2. When in doubt, opt for moderation.

Paleo people say grass-fed meat is great for you. Vegans say all meat will put you at risk for a shorter life span. From a nutritional perspective, both sides have research to back up their arguments.

Unless you have a PhD or truly enjoy digging through hundreds of thousands of research papers, your best bet is to find the moderate middle between those two approaches. E.g. cut your meat consumption by 50%, and make sure to have some grass-fed meat and some fish a few times per week, while completely avoiding CAFO meat.

Using this example, if you feel better by cutting meat consumption, see what happens if you take out even more meat from your diet. Keep calibrating until you find the range that works best for you.

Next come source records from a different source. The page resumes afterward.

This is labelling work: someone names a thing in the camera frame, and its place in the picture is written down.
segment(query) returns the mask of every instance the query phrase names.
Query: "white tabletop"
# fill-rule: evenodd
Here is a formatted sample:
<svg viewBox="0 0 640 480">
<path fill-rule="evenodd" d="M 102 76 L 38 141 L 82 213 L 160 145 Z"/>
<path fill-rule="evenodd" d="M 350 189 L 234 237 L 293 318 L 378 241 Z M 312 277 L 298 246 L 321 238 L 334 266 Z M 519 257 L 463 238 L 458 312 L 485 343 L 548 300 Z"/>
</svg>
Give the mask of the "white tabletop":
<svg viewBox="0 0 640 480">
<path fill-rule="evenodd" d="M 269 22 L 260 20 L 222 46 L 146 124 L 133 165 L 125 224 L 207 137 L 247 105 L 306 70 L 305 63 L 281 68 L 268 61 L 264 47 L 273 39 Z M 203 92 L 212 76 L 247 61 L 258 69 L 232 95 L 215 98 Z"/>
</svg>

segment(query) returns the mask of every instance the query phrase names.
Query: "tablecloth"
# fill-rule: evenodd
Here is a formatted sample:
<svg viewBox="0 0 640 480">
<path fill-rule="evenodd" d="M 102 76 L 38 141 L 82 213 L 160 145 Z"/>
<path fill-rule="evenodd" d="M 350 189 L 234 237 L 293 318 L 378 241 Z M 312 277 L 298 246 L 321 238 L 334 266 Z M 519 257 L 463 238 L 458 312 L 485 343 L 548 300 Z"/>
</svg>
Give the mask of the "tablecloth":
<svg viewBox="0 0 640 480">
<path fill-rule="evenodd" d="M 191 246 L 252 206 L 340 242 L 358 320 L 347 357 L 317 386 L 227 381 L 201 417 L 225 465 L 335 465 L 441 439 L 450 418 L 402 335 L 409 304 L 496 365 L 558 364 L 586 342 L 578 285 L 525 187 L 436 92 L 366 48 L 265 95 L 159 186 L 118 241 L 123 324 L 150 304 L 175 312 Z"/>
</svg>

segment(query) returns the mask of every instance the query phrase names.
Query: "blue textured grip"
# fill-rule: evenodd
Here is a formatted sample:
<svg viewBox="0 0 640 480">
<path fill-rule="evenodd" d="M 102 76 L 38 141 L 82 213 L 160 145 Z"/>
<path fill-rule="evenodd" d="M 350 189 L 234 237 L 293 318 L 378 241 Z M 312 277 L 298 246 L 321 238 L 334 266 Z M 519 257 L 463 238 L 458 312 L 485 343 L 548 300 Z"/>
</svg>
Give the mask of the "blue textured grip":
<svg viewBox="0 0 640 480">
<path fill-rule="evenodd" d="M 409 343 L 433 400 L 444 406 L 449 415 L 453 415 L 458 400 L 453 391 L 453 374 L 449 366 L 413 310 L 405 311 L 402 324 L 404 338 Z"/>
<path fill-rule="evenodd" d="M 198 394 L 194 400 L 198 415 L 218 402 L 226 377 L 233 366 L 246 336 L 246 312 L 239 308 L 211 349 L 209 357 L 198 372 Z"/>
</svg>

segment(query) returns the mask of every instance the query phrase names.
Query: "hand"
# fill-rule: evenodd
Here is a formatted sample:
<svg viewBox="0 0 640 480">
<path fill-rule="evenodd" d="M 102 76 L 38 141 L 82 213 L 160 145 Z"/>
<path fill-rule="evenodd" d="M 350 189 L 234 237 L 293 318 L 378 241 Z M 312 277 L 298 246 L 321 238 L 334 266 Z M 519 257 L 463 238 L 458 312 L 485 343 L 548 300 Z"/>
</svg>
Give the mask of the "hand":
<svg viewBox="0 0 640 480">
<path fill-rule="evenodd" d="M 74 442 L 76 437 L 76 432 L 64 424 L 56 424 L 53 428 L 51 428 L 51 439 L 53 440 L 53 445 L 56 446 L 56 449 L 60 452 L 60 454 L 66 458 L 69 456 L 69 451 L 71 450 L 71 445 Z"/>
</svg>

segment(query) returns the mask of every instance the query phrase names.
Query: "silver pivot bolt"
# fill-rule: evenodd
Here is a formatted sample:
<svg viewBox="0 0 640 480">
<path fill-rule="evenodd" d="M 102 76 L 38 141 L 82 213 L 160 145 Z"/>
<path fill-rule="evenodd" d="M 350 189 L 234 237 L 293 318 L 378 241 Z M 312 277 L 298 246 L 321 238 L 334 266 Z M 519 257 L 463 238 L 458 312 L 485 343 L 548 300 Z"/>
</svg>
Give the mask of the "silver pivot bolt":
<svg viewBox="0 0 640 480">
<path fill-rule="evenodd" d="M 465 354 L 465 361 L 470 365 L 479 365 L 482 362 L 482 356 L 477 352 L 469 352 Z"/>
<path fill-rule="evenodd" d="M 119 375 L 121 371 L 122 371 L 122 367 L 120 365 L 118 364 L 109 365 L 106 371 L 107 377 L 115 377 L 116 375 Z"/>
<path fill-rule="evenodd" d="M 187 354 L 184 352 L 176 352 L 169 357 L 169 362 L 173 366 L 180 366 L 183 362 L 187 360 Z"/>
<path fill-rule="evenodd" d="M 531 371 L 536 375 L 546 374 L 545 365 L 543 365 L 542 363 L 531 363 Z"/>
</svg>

3. Keep an eye out for food sensitivities.

Unless you’re extremely lucky, there’s likely to be at least one food out there that doesn’t work well for you. Over the years, I’ve learned that my body doesn’t tolerate tomatoes, cream/cheese, wheat, industrial vegetable oils, chocolate, coffee, inulin/chicory root fiber, and heavily fermented foods (e.g. fish sauce). I can get away with a little bit of these foods, but I experience side effects if I overdo it (poor digestion, lethargy, joint pain, acne, etc.).

I did a rotation diet called the Autoimmune Paleo diet to discover my food sensitivities, along with a food journal. If there are any nagging health issues you deal with, identifying sensitivities is a worthy endeavor. I won’t go too much into detail here, but if you have questions around food journaling or discovering sensitivities, leave a comment at the bottom of this post.

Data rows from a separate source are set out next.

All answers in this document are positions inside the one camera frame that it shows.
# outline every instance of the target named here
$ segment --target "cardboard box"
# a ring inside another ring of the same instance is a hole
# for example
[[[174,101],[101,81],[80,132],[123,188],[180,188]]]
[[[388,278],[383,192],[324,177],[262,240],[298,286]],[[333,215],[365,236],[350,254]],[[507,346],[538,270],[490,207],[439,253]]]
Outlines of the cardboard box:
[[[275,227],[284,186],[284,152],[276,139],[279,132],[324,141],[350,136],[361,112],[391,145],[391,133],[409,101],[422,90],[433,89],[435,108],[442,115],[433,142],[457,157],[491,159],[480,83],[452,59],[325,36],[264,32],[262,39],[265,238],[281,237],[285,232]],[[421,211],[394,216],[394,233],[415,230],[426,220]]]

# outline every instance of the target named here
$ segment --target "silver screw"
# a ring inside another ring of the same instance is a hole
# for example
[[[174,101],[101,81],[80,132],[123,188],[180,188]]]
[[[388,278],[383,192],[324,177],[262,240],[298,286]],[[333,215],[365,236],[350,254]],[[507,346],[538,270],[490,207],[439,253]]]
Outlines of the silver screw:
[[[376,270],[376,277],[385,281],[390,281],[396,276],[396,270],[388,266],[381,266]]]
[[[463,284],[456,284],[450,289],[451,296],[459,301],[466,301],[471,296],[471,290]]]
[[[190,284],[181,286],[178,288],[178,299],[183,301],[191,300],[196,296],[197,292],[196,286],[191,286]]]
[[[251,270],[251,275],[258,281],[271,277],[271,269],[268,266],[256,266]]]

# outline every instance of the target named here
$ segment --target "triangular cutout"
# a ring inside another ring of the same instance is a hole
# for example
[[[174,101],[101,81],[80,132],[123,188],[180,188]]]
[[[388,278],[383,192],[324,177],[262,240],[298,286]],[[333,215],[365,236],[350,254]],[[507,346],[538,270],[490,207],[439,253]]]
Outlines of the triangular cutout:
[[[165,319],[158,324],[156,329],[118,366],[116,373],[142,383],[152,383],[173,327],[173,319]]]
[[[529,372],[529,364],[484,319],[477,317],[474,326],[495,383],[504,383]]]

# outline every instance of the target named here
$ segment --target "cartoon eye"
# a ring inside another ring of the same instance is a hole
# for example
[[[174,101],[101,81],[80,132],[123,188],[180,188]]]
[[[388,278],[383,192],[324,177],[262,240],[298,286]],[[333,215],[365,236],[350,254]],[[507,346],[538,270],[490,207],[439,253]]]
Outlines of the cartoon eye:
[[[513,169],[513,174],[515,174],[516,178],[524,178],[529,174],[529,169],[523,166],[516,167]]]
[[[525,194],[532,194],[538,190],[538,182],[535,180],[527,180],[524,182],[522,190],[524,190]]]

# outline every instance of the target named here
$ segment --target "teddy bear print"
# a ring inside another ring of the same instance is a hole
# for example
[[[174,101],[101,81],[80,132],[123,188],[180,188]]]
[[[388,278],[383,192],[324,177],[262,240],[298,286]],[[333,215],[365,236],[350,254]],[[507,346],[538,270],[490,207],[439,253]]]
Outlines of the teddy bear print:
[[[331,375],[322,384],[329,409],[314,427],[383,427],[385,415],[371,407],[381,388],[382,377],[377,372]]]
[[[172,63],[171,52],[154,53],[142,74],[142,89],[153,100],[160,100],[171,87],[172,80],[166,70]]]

4. Data about your health and nutritional status is important too.

In an effort to optimize my diet, I’ve done lots of lab work (both covered by insurance and out of pocket). A few tests that I’ve done to optimize my diet and overall health:

– Blood sugar testing (finger prick)
– Blood work to determine nutritional status, omega-3/6 levels, heavy metal levels, and small, dense LDL levels
– Organic acids test (I’m still unsure how scientifically validated this test is)
– SIBO breath test
– uBiome microbiome tests every few weeks
– Gut health stool test
– Cortisol test

At a minimum, I’d recommend blood sugar testing (very affordable and useful information), blood labs at least twice a year, and working with a gastroenterologist for testing SIBO/gut health if you have gut issues.

Most recently, I’m concerned with optimizing my sleep, so I have an appointment with a sleep specialist to rule out any issues such as sleep apnea.

5. Learn to cook.

Let’s say you discover that you’re sensitive to soybean and corn oil. If you can’t cook, you’re at the mercy of restaurants who are likely to use these oils without making it explicit on their menu. Having at least a few recipes you can confidently make is like creating a safe space for your dietary needs. It gives you control to put only the healthiest foods on your plate. But at the same time…

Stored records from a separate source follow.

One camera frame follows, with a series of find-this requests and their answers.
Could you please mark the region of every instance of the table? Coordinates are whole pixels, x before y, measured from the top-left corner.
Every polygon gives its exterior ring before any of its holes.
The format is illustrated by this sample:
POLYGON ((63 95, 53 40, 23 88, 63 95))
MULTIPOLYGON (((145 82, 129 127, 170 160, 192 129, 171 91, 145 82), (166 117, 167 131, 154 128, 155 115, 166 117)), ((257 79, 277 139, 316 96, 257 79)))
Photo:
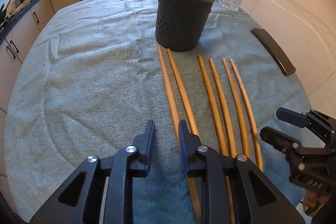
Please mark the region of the table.
MULTIPOLYGON (((25 221, 87 156, 113 155, 152 119, 156 148, 149 176, 134 180, 135 222, 194 223, 158 60, 157 5, 157 0, 81 1, 57 12, 36 39, 17 77, 5 130, 9 185, 25 221)), ((275 117, 281 106, 301 112, 310 104, 296 74, 281 73, 252 27, 259 26, 245 12, 214 4, 197 47, 174 53, 203 144, 219 150, 198 53, 209 76, 208 58, 214 59, 238 152, 239 125, 222 57, 237 63, 258 130, 272 126, 318 147, 310 131, 275 117)), ((185 118, 179 98, 178 108, 185 118)), ((289 183, 284 155, 263 142, 261 148, 266 175, 297 205, 304 190, 289 183)))

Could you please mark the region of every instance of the triangular cutout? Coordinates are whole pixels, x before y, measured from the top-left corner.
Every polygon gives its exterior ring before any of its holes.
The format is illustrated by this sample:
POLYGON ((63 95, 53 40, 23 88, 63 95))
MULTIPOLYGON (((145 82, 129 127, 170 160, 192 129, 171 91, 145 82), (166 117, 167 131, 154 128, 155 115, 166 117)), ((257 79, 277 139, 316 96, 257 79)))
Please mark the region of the triangular cutout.
POLYGON ((272 191, 262 182, 262 180, 253 172, 249 171, 249 177, 259 206, 265 206, 277 200, 272 191))
POLYGON ((68 187, 59 195, 57 200, 60 203, 70 205, 72 207, 77 206, 79 196, 82 191, 82 187, 85 181, 86 172, 80 172, 74 180, 68 185, 68 187))

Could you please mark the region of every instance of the silver rivet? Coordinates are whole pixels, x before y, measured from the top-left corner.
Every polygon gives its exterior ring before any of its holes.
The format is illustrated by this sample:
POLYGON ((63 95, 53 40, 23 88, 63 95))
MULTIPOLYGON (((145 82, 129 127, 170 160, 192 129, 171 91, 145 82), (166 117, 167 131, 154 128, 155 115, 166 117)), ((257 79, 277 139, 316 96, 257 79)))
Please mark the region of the silver rivet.
POLYGON ((197 150, 199 152, 205 153, 206 151, 208 151, 208 147, 205 145, 200 145, 199 147, 197 147, 197 150))
POLYGON ((298 169, 299 169, 300 171, 302 171, 304 168, 305 168, 305 164, 300 163, 299 166, 298 166, 298 169))
POLYGON ((133 145, 127 146, 125 149, 128 153, 133 153, 137 150, 137 148, 133 145))
POLYGON ((87 161, 91 163, 97 161, 97 159, 98 157, 96 155, 91 155, 87 157, 87 161))
POLYGON ((244 154, 239 154, 237 160, 244 162, 247 161, 247 157, 244 154))

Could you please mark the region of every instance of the cabinet handle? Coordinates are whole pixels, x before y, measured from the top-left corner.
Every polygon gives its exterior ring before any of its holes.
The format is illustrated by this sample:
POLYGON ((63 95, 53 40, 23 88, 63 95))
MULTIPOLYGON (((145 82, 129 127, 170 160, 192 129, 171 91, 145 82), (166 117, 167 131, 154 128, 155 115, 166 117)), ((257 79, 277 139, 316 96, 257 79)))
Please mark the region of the cabinet handle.
POLYGON ((16 48, 16 52, 19 53, 19 49, 15 46, 13 40, 11 40, 10 43, 12 43, 14 45, 14 47, 16 48))
POLYGON ((11 48, 9 46, 6 46, 6 48, 9 49, 9 51, 13 54, 13 58, 15 59, 16 56, 15 56, 14 52, 12 52, 11 48))
POLYGON ((40 23, 39 18, 37 17, 37 14, 35 12, 33 12, 33 14, 36 16, 37 23, 40 23))

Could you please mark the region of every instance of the smartphone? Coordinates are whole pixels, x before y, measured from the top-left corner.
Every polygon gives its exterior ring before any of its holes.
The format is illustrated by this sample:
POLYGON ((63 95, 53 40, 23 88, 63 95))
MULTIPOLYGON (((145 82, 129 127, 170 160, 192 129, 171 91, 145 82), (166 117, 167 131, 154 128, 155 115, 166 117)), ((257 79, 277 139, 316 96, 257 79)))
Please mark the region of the smartphone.
POLYGON ((273 57, 275 62, 280 67, 284 75, 290 75, 295 72, 295 67, 288 59, 285 52, 280 48, 278 43, 271 37, 271 35, 265 29, 252 28, 251 33, 263 44, 266 50, 273 57))

6. Find some safe restaurants in your area.

This isn’t feasible for everyone, but if you live in an area that caters to specialty diets, you may be able to identify one or a handful for restaurants that work for you. I’ve written about this topic at length because of how important food and dining out is for your social life.

For many people, the stress of doing a strict diet outweighs any marginal gains in nutrition, especially when you’re sacrificing your social life to stick to the diet. Knowing where you can compromise to maintain a happy life is important.

In California, I’ve found a vegan restaurant and a paleo restaurant that fit my dietary needs quite well.

Conclusion: Diet optimization is a lifelong process.

Your body changes, research evolves, willpower waxes and wanes, and our industrial food supply trudges forward. Therefore, it’s advantageous to stay connected to the latest in health and nutrition. Unfortunately, there’s so much dogma out there, it’s hard to know who to trust. Dr. Michael Gregor of and Paul Jaminet, PhD from the Perfect Health Diet are the two people I trust more than others, so perhaps they may help you as well.